Election of Directors
Dr. M. Katherine Banks and Ms. Patricia Hemingway Hall were elected as members of our Board of Directors
effective February 13, 2019. There are no arrangements or understandings between either Dr. Banks or Ms. Hall and any other persons pursuant to which either of Dr. Banks or Ms. Hall were elected as Directors. The Board will appoint Dr. Banks and
Ms. Hall to Committees of the Board in May. There are no related party transactions between us and either of Dr. Banks or Ms. Hall.
Dr. Banks and Ms. Hall will each participate in the compensation arrangements for non-management
Directors as described in our Proxy Statement filed April 3, 2018. Dr. Banks and Ms. Hall will each receive an initial equity award of restricted stock units (“RSUs”) equal to a pro-rated amount of the annual equity award granted to our Directors
of $185,000. Each RSU represents the right to receive a share of our common stock on a future date as provided in the award agreement. The factor used to determine the prorated award is the number of whole months of service from the beginning of
the month in which a Director is first elected to the following first of August divided by twelve. The number of RSUs awarded is then determined by dividing the prorated award amount by the average of the closing price of our common stock on the
New York Stock Exchange on each business day during the month immediately preceding the Director’s election to the Board. Based on this formula, Dr. Banks and Ms. Hall will each receive an initial award of 3,048 RSUs.

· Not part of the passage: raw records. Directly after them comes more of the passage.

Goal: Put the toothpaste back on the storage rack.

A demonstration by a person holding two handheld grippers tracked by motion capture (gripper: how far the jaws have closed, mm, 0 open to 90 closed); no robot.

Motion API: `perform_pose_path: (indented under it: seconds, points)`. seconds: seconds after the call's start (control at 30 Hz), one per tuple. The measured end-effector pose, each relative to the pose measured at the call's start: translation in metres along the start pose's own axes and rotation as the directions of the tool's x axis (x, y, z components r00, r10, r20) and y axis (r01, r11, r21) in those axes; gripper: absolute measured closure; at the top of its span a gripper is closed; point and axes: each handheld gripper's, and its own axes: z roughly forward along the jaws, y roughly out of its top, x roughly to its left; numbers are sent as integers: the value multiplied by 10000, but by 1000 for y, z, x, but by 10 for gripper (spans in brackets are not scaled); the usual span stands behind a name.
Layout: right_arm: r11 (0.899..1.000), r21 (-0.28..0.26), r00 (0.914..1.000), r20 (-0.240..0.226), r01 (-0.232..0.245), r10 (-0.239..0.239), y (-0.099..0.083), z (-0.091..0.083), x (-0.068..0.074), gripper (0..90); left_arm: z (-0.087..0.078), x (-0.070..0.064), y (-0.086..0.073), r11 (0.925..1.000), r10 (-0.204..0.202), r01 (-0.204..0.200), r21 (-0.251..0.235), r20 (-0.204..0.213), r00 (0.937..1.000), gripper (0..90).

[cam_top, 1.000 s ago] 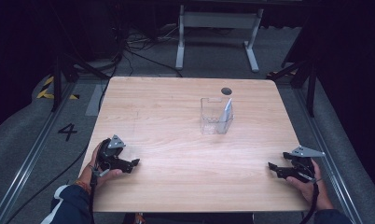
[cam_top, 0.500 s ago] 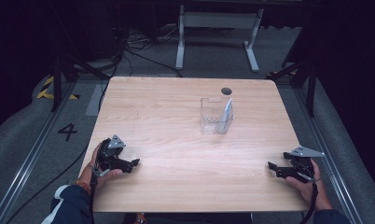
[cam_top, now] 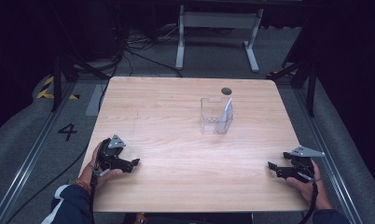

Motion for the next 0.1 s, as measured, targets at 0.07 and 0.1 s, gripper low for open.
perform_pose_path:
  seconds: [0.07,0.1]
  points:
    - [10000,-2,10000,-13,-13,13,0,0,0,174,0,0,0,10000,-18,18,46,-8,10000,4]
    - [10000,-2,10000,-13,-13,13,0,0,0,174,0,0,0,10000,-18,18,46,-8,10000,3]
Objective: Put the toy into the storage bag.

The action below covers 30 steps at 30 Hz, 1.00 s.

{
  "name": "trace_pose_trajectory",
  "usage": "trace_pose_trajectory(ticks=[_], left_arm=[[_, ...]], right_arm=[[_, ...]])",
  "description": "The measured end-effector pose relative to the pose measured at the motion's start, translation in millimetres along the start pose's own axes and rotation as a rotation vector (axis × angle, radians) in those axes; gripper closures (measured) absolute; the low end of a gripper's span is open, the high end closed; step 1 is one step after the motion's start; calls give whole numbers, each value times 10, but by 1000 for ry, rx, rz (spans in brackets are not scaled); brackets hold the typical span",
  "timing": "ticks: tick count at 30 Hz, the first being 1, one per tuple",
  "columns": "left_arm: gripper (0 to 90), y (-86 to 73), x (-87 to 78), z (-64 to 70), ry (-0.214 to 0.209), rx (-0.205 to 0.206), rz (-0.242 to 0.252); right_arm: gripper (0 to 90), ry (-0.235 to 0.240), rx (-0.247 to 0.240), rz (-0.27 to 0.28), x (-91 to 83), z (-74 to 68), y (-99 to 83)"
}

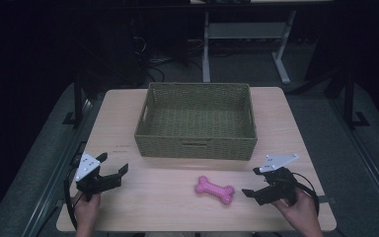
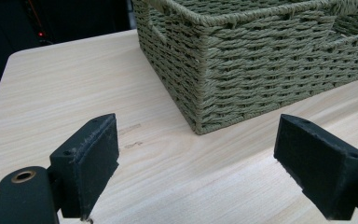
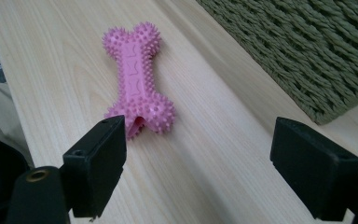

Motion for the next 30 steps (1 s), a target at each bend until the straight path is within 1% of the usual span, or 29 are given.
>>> trace_pose_trajectory(ticks=[1,3,5,9,15,16,19,22,24,26,29,30], left_arm=[[133,0,0,0,0,0,0],[133,0,0,-5,-1,-14,7],[133,2,1,-7,-5,-16,5],[133,0,21,14,-6,-7,0],[133,1,25,20,-6,-8,2],[133,1,25,19,-9,-7,1],[133,0,21,18,-6,-9,2],[133,0,20,13,-4,-8,4],[133,0,25,12,-10,-7,1],[133,-1,25,15,-8,-5,0],[133,0,23,18,-4,-6,3],[133,1,22,17,-5,-5,2]], right_arm=[[179,0,0,0,0,0,0],[179,9,-6,-7,27,-22,30],[178,16,-10,-11,49,-32,51],[178,26,-21,-25,84,-61,96],[179,38,-36,-29,108,-91,154],[179,39,-45,-37,122,-110,181],[180,47,-51,-37,137,-127,203],[181,55,-63,-51,168,-144,256],[191,55,-70,-54,185,-156,288],[208,74,-78,-51,213,-179,332],[208,78,-85,-60,240,-195,359],[208,86,-98,-68,287,-215,402]])
Point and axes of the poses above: each handheld gripper's, and its own axes: x roughly forward along the jaws, y roughly out of its top, z roughly to its right, the point moved 1 cm from there along x, roughly forward along the jaws, and after that the axes turned 9 degrees about z, right-handed, at the moved point
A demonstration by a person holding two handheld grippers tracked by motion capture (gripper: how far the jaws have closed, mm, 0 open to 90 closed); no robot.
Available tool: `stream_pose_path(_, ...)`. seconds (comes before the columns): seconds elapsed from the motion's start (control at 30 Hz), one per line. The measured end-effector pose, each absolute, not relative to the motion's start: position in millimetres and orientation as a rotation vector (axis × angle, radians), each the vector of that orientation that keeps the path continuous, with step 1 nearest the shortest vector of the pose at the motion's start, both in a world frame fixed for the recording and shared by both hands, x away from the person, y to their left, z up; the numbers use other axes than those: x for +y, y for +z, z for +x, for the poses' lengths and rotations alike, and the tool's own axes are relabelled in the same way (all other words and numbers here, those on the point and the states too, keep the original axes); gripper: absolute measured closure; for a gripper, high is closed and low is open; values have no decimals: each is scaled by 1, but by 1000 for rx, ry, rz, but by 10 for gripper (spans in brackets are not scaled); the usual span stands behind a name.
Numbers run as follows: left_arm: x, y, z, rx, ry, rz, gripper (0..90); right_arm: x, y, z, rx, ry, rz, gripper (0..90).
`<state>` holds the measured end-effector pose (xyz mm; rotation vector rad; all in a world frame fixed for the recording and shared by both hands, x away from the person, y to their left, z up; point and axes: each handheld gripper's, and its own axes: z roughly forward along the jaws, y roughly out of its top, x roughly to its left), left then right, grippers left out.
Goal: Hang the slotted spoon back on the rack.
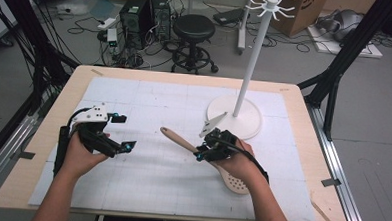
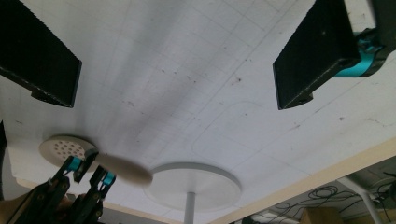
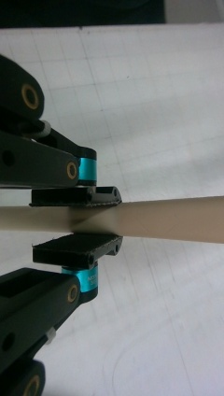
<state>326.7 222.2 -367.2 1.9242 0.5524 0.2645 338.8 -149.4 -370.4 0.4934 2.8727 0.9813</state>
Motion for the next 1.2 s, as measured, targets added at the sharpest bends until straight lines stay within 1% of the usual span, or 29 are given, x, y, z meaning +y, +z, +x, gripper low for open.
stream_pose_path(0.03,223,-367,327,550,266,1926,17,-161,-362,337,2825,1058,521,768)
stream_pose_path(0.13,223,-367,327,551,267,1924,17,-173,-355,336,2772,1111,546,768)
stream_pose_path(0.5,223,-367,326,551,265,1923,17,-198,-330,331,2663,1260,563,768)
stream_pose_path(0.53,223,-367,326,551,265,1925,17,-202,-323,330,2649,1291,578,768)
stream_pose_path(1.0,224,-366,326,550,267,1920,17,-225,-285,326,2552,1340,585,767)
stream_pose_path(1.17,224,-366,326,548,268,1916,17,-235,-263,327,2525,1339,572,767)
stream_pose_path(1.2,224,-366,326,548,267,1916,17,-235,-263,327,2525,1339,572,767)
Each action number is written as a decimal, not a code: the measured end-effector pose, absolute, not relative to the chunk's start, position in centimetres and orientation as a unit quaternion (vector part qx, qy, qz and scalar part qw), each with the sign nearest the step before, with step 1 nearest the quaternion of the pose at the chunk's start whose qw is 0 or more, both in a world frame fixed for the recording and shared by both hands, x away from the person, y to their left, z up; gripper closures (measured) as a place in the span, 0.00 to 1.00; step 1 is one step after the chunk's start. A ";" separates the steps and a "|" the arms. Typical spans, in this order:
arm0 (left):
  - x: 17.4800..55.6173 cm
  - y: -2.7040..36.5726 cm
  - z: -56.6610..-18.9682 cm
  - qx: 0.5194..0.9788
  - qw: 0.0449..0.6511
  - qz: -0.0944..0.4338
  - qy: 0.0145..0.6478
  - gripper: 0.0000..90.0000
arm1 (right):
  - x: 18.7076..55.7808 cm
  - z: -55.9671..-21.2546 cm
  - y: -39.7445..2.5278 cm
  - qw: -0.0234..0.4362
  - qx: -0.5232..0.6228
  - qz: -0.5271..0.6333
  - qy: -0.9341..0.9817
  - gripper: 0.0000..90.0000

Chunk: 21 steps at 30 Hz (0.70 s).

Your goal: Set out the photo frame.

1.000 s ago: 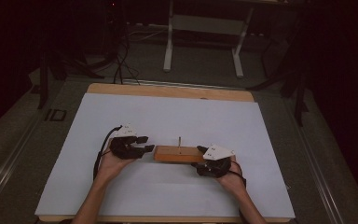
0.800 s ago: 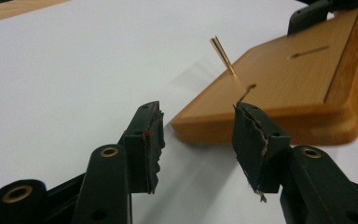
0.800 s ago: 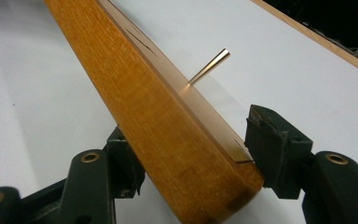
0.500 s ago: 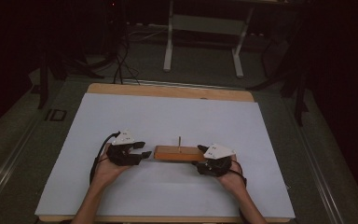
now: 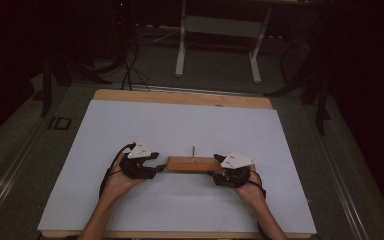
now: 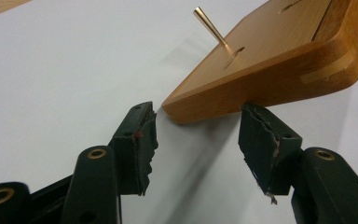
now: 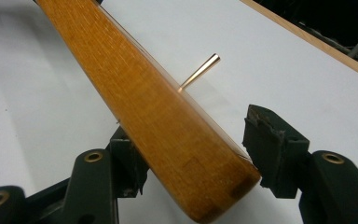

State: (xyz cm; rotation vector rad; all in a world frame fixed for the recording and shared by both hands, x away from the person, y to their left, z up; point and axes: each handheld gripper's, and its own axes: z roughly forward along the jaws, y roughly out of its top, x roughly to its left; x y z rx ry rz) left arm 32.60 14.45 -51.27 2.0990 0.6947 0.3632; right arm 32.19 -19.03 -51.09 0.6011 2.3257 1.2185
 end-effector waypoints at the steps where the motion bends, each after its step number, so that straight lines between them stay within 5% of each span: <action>1: 32.5 14.4 -51.3 0.845 0.433 0.145 0.278 0.50 | 32.2 -51.1 -19.0 0.222 0.218 0.441 0.842 0.47; 21: 32.8 11.0 -51.6 0.851 0.423 0.192 0.244 0.48 | 32.4 -51.0 -19.2 0.213 0.221 0.447 0.840 0.48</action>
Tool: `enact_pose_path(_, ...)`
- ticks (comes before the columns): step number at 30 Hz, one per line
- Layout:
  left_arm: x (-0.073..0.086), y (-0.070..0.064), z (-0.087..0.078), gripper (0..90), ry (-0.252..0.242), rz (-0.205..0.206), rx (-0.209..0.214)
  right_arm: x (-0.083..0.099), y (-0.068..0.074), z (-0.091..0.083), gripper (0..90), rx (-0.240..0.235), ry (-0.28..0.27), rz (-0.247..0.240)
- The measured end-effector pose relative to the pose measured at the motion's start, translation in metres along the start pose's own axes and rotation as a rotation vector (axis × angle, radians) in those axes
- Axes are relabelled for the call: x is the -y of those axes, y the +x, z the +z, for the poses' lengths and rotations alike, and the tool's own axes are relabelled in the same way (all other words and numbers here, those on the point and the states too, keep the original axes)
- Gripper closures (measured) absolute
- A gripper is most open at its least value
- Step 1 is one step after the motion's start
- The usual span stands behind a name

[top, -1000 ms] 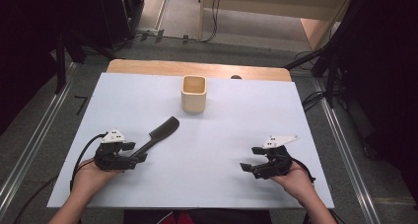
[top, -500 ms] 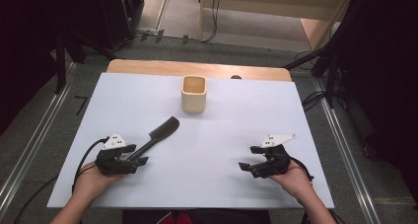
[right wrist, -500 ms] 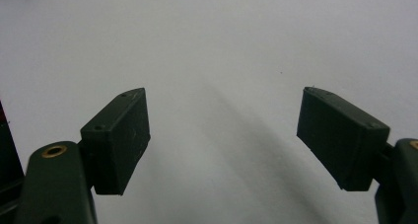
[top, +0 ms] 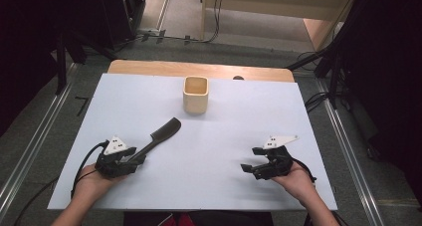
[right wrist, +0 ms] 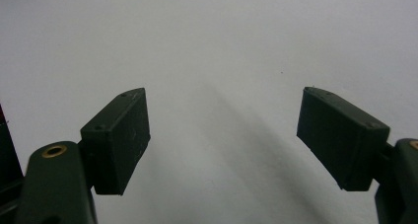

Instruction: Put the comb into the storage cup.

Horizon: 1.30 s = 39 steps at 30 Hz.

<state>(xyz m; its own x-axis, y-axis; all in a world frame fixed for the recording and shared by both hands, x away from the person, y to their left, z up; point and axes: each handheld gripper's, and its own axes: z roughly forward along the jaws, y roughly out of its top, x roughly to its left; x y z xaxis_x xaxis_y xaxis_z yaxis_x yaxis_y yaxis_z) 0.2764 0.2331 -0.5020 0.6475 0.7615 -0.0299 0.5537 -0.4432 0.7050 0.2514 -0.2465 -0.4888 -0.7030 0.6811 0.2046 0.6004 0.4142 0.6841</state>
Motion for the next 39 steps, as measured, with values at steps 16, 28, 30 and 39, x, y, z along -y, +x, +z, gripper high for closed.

We entered into indemnification agreements with each Dr. Banks and Ms. Hall on February 13, 2019. The indemnification
agreement provides that, subject to certain exceptions and limitations set forth therein, we will indemnify and advance certain expenses to the Director to the fullest extent, and only to the extent, permitted by applicable law in effect as of the
date of the agreement and to such greater extent as applicable law may thereafter from time to time permit. The foregoing description of the indemnification agreement is only a summary and is subject to and qualified in its entirety by the
provisions of the Form of Indemnification Agreement for Directors (first elected after January 1, 2013), which is incorporated by reference to Exhibit 10.1 to this Form 8-K.
Item 9.01 Financial Statements and Exhibits.
(d) Exhibits.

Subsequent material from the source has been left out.